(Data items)
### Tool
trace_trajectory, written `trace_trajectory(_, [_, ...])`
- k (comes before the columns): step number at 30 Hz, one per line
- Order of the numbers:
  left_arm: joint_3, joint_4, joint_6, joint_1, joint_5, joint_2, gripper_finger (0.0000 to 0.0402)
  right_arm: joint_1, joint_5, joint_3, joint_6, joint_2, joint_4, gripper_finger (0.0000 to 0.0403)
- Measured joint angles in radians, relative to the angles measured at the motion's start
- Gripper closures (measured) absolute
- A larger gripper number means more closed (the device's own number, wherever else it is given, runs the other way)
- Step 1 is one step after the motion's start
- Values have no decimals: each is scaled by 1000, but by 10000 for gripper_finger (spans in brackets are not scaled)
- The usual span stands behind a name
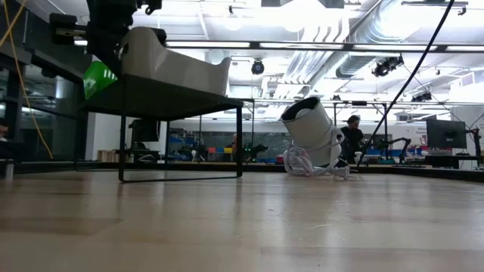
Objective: Pick & Place Office Desk Supplies
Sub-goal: Put the white bin on the shelf, then return to Home Position
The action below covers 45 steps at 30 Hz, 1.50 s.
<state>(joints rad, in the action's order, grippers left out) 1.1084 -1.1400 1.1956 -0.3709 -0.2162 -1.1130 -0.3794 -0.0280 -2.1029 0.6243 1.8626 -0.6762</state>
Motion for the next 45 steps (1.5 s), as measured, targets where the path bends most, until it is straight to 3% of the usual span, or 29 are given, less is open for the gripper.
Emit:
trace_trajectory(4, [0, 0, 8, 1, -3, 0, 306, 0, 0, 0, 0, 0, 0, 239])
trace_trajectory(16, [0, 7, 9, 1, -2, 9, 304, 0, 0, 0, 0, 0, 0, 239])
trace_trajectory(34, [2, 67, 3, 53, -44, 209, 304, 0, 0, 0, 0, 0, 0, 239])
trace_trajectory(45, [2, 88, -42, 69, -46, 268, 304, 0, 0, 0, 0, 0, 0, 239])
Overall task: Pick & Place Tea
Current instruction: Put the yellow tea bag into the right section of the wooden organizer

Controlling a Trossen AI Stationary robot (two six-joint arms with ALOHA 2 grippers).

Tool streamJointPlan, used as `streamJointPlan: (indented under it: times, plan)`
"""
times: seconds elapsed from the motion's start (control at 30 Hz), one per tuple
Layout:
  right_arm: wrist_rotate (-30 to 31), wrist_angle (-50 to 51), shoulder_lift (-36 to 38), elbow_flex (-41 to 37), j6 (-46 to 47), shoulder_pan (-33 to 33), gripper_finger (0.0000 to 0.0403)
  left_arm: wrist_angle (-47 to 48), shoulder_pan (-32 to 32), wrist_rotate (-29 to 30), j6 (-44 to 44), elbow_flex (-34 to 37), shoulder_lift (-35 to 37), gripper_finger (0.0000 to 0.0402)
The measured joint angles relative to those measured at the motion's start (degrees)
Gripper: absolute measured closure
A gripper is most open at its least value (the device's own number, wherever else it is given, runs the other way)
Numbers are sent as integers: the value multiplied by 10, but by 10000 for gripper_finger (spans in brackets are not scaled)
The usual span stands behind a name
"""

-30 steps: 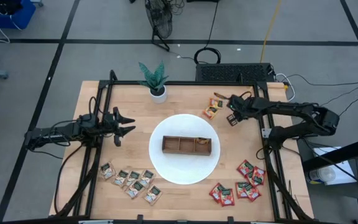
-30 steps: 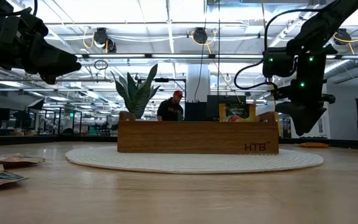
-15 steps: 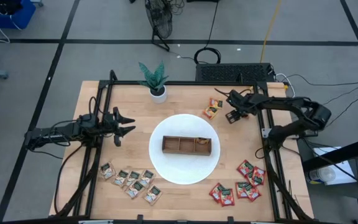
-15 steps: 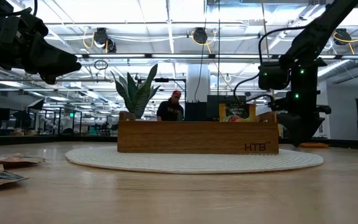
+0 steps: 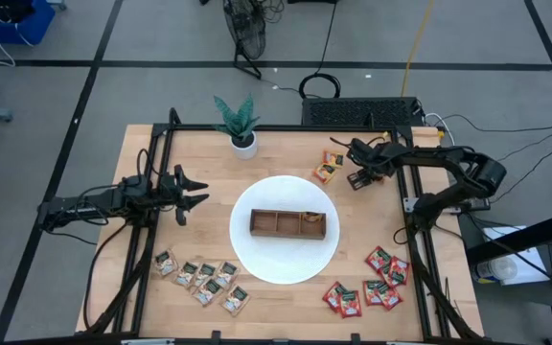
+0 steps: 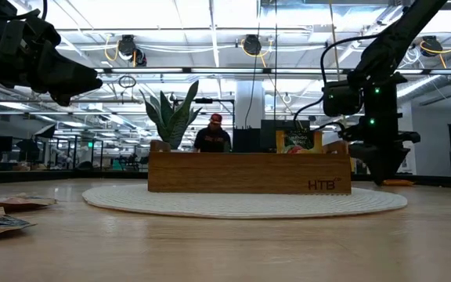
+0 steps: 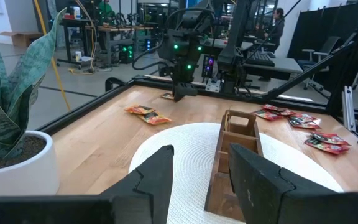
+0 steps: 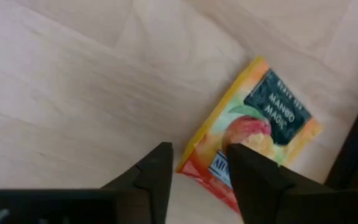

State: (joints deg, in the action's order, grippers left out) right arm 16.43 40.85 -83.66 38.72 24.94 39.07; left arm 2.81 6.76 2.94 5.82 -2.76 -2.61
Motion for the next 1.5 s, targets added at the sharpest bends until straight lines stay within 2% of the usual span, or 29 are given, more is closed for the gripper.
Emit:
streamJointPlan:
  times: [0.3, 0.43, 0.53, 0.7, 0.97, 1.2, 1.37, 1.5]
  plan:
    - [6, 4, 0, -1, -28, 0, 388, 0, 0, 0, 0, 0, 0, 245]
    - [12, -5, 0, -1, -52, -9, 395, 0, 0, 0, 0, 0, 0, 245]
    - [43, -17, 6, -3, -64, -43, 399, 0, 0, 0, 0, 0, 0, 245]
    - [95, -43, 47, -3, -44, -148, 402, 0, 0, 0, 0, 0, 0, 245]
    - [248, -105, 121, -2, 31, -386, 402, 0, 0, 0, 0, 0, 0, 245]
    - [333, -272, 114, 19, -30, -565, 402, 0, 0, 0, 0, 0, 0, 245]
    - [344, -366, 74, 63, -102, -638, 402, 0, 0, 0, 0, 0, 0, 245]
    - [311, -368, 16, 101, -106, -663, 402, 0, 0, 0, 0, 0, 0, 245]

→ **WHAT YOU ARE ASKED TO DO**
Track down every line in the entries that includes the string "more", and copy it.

→ **YOUR SOLUTION**
- A larger gripper number means more closed (the device's own number, wherever else it is given, runs the other way)
Motion for the next 1.5 s, targets added at the sharpest bends until straight lines stay within 2% of the usual span, or 29 are given, more is closed for the gripper.

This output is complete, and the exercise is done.